In 2017 Standard Life merged with Aberdeen Asset Management before later selling much of its business to life insurer Phoenix. The new name abrdn now sees all the group’s five remaining brands come under one name.

The second most disliked website brand was Rathbones which respondents complained was too wordy, followed in third place by the noir-looking Baillie Gifford site which was found to be “sinister”, “creepy” and “menacing” by others.

Provider

Worst (% votes)

abrdn

13%

Rathbones

11%

Baillie Gifford

10%

Janus Henderson

8%

Moonfare

7%

Marlborough

6%

Jupiter

5%

Legal & General

4%

Fidelity

4%

Scottish Widows

3%

None of them

29%

Simon Jones, CEO of InvestingReviews.co.uk, said: “From hermit crabs to company names that no one can pronounce, the public is well and truly fed-up with corporate spin and marketing gimmicks.
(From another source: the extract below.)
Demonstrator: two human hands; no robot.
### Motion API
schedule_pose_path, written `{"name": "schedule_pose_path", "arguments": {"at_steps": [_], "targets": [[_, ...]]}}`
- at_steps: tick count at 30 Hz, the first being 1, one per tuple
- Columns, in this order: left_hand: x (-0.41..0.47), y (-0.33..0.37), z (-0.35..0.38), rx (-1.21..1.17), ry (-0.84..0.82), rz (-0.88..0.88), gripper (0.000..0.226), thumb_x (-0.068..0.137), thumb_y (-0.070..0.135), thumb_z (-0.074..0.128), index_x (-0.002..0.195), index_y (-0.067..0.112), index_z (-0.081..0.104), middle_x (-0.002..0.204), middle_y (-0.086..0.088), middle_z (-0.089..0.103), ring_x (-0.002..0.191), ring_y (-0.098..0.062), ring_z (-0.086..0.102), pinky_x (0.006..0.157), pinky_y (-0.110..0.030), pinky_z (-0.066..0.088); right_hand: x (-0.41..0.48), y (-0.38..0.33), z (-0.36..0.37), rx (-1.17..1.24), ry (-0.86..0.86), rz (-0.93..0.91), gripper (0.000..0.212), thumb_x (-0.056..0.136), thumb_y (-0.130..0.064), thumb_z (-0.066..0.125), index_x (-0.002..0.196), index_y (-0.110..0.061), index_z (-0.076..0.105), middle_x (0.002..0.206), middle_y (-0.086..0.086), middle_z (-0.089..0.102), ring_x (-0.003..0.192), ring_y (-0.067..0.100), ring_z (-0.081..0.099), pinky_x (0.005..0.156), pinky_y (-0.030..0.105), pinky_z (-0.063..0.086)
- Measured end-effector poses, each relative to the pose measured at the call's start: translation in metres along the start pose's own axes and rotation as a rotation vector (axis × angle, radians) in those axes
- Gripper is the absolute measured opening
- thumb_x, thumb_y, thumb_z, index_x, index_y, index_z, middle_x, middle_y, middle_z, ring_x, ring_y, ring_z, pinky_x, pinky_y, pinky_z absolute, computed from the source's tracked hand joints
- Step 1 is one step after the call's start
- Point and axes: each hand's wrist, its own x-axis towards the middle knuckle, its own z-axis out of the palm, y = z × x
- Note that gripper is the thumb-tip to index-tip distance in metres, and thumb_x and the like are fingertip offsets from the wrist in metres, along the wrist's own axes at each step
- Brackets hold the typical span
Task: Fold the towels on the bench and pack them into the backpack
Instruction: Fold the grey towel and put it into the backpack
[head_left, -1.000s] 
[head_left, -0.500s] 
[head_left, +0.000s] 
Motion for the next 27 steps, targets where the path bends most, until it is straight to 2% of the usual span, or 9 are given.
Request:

“Standard Life’s relaunch as abrdn has clearly hit all the wrong notes and should serve as a salutary lesson for financial platforms everywhere.

“With all the millions that the big beasts of finance spend on their digital operations, they would do well to remember that customers are far more interested in making returns on their investments than they are with lame PR stunts.

“It looks like it’s time for the marketing gurus to go back to their drawing boards.”